Archiviata la parentesi internazionale, Matteo Renzi torna a concentrarsi sull’Italia. E lo annuncia, come sempre, in un tweet. Si è alzato presto, il presidente del Consiglio. Alle 6.15 del 25 marzo ha cinguettato: “Terminato il G7, sono a Roma per lavorare sui nostri dossier: province, senato, titolo V, CNEL, scuole, patto di stabilità. #buongiorno“.

Il palcoscenico dell’Aja, in cui in questi giorni le principali nazioni hanno deciso di colpire la Russia per l’annessione della Crimea escludendola dal G8, è servito a Renzi (foto by InfoPhoto) per fare un po’ di marketing legato al proprio Governo. Ma, ottenute le rituali manifestazioni di stima da parte dei leader internazionali, la grande sfida è sempre quella interna.

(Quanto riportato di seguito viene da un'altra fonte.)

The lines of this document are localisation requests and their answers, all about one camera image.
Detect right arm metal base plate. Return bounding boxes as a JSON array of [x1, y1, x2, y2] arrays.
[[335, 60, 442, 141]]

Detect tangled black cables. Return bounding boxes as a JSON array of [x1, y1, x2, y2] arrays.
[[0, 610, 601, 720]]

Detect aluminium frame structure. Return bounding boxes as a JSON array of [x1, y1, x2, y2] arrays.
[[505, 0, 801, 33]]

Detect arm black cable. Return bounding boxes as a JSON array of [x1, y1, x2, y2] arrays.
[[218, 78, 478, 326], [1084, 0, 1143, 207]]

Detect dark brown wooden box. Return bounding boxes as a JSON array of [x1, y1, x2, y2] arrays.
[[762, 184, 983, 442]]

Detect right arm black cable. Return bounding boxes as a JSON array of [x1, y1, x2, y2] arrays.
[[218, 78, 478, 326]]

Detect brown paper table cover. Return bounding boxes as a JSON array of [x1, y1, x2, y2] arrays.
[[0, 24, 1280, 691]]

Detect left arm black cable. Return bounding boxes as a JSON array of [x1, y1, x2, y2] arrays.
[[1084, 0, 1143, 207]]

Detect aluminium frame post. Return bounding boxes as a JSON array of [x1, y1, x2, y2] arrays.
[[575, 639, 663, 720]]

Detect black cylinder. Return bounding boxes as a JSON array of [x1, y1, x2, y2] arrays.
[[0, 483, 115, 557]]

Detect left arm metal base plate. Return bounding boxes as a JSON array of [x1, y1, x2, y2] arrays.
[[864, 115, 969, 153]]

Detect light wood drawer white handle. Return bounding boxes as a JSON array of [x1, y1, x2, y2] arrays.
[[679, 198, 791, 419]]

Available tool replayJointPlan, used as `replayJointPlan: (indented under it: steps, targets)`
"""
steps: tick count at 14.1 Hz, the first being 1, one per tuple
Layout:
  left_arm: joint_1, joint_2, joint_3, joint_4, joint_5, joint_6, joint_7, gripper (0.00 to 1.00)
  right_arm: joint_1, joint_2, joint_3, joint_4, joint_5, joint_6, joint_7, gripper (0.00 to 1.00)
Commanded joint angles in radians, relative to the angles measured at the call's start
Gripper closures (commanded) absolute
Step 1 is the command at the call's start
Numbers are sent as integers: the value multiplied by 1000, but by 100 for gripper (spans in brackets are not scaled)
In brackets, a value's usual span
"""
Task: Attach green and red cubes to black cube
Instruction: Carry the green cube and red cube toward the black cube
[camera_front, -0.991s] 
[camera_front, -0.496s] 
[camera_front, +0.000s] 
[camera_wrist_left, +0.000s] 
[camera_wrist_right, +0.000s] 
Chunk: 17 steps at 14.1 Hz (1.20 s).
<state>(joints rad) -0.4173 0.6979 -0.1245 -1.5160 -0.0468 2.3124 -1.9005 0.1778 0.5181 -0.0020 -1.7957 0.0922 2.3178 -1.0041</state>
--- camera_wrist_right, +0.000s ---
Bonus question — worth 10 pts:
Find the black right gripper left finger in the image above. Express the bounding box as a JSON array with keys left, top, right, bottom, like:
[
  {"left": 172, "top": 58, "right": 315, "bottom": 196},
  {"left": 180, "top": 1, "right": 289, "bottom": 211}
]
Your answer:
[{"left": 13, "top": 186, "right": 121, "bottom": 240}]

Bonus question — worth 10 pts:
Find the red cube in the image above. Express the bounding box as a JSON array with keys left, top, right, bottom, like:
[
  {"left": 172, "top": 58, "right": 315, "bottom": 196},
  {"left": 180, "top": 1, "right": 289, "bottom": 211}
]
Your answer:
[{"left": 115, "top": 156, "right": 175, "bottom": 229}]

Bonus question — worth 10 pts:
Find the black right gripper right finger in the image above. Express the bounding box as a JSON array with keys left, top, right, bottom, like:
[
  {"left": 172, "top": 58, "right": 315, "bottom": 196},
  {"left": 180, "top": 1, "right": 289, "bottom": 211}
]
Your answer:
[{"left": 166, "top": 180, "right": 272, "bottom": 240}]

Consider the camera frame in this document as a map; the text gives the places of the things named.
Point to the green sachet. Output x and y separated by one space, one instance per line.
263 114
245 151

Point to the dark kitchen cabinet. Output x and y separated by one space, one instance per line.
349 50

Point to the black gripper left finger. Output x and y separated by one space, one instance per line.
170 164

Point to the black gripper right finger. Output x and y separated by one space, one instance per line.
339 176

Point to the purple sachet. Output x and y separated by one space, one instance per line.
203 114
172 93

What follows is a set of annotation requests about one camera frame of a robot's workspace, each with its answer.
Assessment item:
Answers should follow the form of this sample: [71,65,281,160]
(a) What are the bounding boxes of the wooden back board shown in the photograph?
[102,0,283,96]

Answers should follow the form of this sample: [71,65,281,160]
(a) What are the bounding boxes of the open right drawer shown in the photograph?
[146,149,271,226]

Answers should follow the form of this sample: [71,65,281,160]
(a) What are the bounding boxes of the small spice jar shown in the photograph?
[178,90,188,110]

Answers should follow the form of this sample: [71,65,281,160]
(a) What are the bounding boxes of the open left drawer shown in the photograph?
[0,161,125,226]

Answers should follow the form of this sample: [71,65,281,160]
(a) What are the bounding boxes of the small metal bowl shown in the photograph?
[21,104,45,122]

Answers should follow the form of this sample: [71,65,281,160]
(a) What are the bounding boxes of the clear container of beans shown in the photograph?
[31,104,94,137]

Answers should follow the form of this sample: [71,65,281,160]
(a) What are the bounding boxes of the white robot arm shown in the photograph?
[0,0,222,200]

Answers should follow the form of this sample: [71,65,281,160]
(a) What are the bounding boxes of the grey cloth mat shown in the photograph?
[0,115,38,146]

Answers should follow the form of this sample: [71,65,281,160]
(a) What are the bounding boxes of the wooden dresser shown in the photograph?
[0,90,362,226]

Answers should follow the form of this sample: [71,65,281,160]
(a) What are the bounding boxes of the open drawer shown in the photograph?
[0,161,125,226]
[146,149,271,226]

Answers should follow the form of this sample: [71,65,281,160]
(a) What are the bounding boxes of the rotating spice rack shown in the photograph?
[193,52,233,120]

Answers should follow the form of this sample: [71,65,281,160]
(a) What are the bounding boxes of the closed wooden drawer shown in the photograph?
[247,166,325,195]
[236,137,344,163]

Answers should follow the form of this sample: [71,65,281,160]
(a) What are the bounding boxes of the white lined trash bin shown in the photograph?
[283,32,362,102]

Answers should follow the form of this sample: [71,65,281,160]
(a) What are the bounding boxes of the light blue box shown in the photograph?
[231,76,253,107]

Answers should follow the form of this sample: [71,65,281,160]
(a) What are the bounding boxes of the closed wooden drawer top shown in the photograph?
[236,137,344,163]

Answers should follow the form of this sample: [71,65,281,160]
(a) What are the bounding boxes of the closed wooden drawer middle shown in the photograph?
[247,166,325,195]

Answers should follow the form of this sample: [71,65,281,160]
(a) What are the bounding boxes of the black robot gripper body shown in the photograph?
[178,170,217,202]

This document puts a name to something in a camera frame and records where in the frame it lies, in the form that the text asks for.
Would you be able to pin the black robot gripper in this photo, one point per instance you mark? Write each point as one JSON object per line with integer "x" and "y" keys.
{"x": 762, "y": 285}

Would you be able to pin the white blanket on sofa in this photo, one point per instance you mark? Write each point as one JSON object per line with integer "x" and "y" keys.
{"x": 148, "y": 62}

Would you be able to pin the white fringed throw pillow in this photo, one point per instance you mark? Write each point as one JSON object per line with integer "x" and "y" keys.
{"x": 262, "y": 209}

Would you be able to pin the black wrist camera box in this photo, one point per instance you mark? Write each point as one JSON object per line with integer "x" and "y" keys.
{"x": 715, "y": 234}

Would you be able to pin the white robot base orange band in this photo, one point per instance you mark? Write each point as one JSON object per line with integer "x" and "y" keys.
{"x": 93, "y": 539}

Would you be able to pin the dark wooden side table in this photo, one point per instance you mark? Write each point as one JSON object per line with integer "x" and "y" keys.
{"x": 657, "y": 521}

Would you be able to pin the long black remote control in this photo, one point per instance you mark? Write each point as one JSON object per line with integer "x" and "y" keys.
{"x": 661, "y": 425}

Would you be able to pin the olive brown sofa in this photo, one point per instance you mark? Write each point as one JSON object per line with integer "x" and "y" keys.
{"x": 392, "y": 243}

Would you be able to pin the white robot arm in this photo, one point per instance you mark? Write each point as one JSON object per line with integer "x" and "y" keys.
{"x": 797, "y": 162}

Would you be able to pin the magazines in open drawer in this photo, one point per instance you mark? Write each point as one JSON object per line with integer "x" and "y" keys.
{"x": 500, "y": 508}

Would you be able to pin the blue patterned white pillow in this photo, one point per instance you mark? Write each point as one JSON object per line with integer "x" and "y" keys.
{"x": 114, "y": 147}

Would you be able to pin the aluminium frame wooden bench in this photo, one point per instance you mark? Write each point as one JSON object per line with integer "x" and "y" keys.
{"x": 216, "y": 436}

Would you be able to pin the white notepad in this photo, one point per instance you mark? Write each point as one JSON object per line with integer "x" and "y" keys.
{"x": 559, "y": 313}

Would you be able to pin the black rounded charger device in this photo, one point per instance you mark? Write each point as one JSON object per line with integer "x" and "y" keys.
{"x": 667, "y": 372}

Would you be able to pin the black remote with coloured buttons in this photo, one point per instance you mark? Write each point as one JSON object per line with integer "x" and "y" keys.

Le riforme istituzionali sono il cuore della politica renziana; senza di queste crolla tutto. E la promessa abolizione delle province ne è uno dei cardini fondamentali. Ma le resistenze che deve superare sono enormi. Non ultima quella dei sindacati e della Confindustria. Per non parlare del potentissimo apparato burocratico pubblico, minacciato dai tagli.